An dieser Stelle ist es gut, auf den Einspruch Jesu zu hören.
Er, der so viel von Liebe geredet hat, neigt nicht dazu, die Liebe von Menschen
zu überhöhen, sie gar göttlich zu nennen. Wissend, wie
wankelmütig sie sein kann. Gleich im Anschluß an die verlesenen
Verse heißt es bei Johannes: „Da suchten sie ihn zu ergreifen“. Um ihn
einzusperren. Wer allein auf Menschen setzt, ist bald verloren.

Jesus führt die Liebe, die heiß ersehnte, auf Gott
zurück. Dort hat sie ihren Ursprung. Von ihm her kommt der
Wärmestrom. Aus der Ferne, aus der Fremde, von dem Ganz-Anderen. Von ihm
her komme auch ich, gehöre an seine Seite, gehöre also in eine andere
Welt. Doch ich bin von ihm gesandt, bin gewissermaßen der göttliche
Wärmestrom in Person.
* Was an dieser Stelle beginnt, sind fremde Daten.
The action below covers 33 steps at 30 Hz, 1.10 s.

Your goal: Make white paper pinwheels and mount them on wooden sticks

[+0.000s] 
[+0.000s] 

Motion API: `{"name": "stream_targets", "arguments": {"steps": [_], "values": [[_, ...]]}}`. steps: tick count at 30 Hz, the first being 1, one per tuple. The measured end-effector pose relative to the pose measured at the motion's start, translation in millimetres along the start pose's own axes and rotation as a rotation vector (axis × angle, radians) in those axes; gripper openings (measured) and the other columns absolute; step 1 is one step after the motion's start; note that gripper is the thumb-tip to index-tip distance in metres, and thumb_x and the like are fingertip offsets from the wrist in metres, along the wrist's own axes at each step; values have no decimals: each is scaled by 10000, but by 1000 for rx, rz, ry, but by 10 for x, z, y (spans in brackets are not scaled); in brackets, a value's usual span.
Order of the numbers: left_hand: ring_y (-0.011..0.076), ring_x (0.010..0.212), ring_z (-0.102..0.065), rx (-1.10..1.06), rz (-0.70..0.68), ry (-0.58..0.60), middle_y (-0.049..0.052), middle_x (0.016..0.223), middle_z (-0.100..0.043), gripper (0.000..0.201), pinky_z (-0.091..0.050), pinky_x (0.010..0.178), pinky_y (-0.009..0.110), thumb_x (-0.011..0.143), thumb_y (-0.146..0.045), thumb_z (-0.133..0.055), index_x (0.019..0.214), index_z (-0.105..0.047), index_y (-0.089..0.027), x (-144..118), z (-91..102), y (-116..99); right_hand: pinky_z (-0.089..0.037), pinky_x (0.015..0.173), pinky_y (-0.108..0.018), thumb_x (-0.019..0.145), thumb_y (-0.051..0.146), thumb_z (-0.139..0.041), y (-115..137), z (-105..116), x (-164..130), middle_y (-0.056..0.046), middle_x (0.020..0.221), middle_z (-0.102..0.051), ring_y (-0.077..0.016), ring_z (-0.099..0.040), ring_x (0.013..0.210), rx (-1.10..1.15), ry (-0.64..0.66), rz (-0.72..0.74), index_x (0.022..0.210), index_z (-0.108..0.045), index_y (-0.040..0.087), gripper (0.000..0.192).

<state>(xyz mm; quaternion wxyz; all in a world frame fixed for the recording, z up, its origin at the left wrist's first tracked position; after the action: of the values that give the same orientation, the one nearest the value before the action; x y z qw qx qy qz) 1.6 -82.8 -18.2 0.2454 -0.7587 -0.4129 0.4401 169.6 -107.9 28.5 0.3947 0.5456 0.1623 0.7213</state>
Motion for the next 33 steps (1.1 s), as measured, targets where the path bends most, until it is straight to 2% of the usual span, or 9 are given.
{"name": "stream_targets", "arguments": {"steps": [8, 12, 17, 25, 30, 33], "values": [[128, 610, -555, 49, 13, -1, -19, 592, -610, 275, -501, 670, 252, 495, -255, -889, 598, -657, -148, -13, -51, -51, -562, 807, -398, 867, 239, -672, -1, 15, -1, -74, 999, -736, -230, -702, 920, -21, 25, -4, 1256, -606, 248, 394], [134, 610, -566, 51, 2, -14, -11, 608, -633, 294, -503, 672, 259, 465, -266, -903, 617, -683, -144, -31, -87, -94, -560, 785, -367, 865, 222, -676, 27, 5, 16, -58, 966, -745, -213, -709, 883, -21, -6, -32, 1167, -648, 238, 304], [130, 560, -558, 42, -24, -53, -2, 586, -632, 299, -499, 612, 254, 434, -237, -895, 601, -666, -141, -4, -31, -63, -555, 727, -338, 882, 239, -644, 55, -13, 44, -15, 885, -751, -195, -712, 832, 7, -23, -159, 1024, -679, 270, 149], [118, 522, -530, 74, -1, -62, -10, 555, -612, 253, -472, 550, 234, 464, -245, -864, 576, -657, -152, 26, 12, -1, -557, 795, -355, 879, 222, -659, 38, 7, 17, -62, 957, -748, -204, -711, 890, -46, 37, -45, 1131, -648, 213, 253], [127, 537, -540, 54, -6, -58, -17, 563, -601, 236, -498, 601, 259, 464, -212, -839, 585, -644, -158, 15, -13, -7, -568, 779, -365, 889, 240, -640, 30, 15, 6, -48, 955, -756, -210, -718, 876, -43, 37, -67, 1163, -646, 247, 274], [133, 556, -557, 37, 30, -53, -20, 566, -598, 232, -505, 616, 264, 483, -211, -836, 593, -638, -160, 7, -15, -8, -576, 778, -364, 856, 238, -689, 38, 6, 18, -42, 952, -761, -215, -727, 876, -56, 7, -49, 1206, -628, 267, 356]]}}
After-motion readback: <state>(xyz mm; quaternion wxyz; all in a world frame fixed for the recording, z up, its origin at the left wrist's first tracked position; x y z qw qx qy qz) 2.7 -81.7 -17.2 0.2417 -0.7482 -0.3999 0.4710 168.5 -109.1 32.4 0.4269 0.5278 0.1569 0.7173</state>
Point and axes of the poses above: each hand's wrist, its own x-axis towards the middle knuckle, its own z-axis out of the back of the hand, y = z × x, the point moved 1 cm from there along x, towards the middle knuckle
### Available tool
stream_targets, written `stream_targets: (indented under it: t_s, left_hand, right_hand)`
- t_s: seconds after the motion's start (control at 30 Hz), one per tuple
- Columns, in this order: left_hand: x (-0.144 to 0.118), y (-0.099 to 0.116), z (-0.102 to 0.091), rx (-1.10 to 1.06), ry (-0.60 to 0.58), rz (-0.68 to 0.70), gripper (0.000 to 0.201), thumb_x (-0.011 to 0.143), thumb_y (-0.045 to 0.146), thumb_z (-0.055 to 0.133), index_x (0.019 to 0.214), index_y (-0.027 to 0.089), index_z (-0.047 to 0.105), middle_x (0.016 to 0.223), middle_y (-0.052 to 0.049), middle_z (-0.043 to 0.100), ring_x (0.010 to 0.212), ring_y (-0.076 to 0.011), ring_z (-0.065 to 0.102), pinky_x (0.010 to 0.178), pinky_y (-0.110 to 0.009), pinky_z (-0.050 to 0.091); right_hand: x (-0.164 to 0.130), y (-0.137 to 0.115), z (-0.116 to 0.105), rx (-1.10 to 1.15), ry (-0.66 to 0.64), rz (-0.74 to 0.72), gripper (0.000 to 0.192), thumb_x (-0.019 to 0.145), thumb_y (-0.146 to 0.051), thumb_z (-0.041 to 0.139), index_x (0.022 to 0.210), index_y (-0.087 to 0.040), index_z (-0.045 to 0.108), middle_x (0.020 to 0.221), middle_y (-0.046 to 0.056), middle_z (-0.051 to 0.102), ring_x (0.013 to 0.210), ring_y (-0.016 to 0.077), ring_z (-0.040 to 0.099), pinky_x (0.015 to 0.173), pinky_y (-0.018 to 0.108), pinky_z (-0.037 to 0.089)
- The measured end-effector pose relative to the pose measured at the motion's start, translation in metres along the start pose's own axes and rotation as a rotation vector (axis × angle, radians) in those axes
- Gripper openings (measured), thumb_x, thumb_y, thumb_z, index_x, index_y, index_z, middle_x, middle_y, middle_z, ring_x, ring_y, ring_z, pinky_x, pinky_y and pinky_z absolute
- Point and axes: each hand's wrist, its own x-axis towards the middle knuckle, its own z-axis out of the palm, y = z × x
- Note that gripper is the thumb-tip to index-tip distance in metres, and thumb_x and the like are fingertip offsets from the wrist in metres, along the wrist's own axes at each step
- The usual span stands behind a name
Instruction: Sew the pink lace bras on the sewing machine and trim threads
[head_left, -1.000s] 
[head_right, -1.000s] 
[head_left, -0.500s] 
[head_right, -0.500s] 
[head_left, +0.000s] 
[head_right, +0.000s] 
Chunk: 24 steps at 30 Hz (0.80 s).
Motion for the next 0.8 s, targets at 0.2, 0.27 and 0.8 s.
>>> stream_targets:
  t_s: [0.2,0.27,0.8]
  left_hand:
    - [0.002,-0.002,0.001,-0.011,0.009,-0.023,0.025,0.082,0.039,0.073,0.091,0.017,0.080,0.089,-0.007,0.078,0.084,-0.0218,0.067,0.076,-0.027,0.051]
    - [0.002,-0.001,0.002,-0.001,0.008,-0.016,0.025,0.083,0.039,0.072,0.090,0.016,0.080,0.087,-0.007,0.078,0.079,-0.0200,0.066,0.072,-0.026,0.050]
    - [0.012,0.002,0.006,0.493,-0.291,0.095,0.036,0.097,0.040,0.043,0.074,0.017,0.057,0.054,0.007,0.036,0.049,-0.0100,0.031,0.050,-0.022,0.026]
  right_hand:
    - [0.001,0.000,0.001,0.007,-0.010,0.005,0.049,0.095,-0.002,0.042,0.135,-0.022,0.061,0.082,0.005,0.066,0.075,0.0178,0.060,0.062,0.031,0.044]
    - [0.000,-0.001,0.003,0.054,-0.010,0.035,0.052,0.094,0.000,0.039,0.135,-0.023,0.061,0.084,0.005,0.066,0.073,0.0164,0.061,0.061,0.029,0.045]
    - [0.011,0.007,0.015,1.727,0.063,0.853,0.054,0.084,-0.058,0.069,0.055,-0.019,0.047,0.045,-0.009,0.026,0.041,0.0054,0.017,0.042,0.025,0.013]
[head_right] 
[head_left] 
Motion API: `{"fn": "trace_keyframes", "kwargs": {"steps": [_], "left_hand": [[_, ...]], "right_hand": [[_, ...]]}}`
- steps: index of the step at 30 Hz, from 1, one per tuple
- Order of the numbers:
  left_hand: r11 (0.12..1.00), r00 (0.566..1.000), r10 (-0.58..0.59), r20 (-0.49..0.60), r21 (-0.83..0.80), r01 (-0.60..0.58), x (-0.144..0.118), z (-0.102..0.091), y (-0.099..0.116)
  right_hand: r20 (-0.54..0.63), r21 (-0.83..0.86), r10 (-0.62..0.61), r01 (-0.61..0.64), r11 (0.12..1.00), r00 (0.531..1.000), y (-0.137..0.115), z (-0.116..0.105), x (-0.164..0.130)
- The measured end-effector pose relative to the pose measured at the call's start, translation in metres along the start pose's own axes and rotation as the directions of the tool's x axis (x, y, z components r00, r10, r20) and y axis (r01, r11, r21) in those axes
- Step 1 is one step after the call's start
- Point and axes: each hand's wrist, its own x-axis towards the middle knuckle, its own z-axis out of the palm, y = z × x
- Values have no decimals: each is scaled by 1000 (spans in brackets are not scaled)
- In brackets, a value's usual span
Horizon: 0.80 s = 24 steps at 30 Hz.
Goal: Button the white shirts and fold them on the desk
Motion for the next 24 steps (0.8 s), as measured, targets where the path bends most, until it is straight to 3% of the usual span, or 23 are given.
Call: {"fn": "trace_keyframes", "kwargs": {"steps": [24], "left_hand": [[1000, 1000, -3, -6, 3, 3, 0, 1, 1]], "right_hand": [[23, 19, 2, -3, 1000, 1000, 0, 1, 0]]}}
Das macht den Impuls, der von Weihnachten ausgeht,
so stark. Er erreicht gerade jene, die auf der Schattenseite des Lebens stehen.

Sie, die Tiefen durchschreiten, gewinnen in ihrem Blick eine
Tiefenschärfe. Sie sehen durch das Dunkel des Kummers und des
Befremdlichen hindurch und entdecken dahinter Gott als Geheimnis und ahnen
seinen Glanz. „Wir sahen seine Herrlichkeit,“ heißt es am Beginn des
Johannes-Evangeliums, „eine Herrlichkeit als des eingeborenen Sohnes vom Vater,
voller Gnade und Wahrheit.“ Nicht zu erwarten. Aber nun anzuschauen. Wer nimmt
sie wahr?

Ich fand eine mich überraschende Anzeige einer Lampenfirma.
Sie hätte werben könnten für die Helligkeit der Neonröhren
und die Schärfe der Strahler, sie hätte ein erleuchtetes Fest
wünschen können, doch tatsächlich war zu lesen „Gesegnete
Weihnachten“. Als wüßte sie, die Firma McKnips, daß der Segen
und mit ihm der Glanz von Gott kommt. Hier hat jemand wirklich geschaltet.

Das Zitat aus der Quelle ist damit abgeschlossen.